Build your work on solid ground
When conducting analysis, you will very often find it necessary to use external data. When you do this it is essential to ensure you have reliable data:
- You want your analysis to be based on solid ground. Your analysis is only as strong as its data. The data is the foundation on which everything else is built. If your data is wrong or flawed in any way your analysis could be worthless, or worse dangerous. The thought of spending days rigorously analyzing bad data is almost to much to bear. Even worse, imagine drawing conclusions based on incorrect data and dermining a new strategy based on false foundations. The results of this could be disastrous.
- You will probably share the results of your analysis with an audience. Your goal will be to persuade your stakeholders. Therefore the source of your data needs to confer credibility on your work. It needs to come from a trustworthy source that your audience will acknowledge as such. Any slightly unreliable source, any tiny mistake in your data spotted by your audience will suggest doubts about your entire work.
With respect to both these things it is absolutely crucial that your statistical underpinnings are beyond reproof.

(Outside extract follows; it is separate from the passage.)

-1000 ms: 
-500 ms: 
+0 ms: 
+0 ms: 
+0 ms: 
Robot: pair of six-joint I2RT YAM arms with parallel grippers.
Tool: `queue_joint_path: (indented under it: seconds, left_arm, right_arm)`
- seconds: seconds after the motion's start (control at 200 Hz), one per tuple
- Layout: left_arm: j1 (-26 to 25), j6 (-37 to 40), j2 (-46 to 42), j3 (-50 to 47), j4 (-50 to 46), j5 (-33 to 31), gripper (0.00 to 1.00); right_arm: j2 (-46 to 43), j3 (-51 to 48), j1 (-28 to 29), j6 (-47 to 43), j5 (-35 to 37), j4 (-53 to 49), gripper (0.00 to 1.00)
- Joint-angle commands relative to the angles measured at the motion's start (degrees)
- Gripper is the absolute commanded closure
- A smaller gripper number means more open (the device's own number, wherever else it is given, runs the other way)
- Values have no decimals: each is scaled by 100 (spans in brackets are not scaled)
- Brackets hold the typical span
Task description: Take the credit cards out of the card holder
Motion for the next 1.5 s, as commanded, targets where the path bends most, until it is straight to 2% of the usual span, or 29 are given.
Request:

This leads on to the question of :
What are reliable source?
Government sources from many countries can be considered to be the gold standard in both reliability, range and credibility. When dealing with countries that you feel are less open with their data you can check. For example the Transparency International website is helpful to determine trustworthy governments from more corrupt governments.
Many private data sources are also imbued with immense trustworthiness too. One example of this would be Bloomberg, which is the default data provider for financial firms. When thinking about whether to use a source or not it’s a good idea to think about how widespread the use of this source is in your industry. If you’ve never seen it used, it might be worth thinking carefully before using it yourself. A good question to ask is ‘would I trust this if I saw it cited in someone else’s presentation?’.
One modern phenomenon is the use of Wikipedia and other online sources for our information. Many people who grew up as part of Generation Y will have been instructed countless times by professors and teachers that they must be wary of using Wikipedia as a source. However, we all use Wikipedia, many of us every day, and know it to be an invaluable resource. The trick is to use it effectively and wisely. Never use Wikipedia as a source when the information you need has no citations. And when you can use Wikipedia, always use their citations to access the primary source – which you can then cite as your source.
Always footnote your work
When your information has come from elsewhere it is vitally important that you acknowledge where it has come from in your footnotes. As we mentioned earlier it is crucial for the integrity of your work. It is also very convenient when you want to proofcheck your work later.
Your footnote should contain the source of your work (the data provider) and the date of the data. When retrieving data from the internet, it can be useful to add a link to be able to refer to it quickly. If you have done any work to manipulate, extrapolate or estimate based on the raw data, you should footnote this too.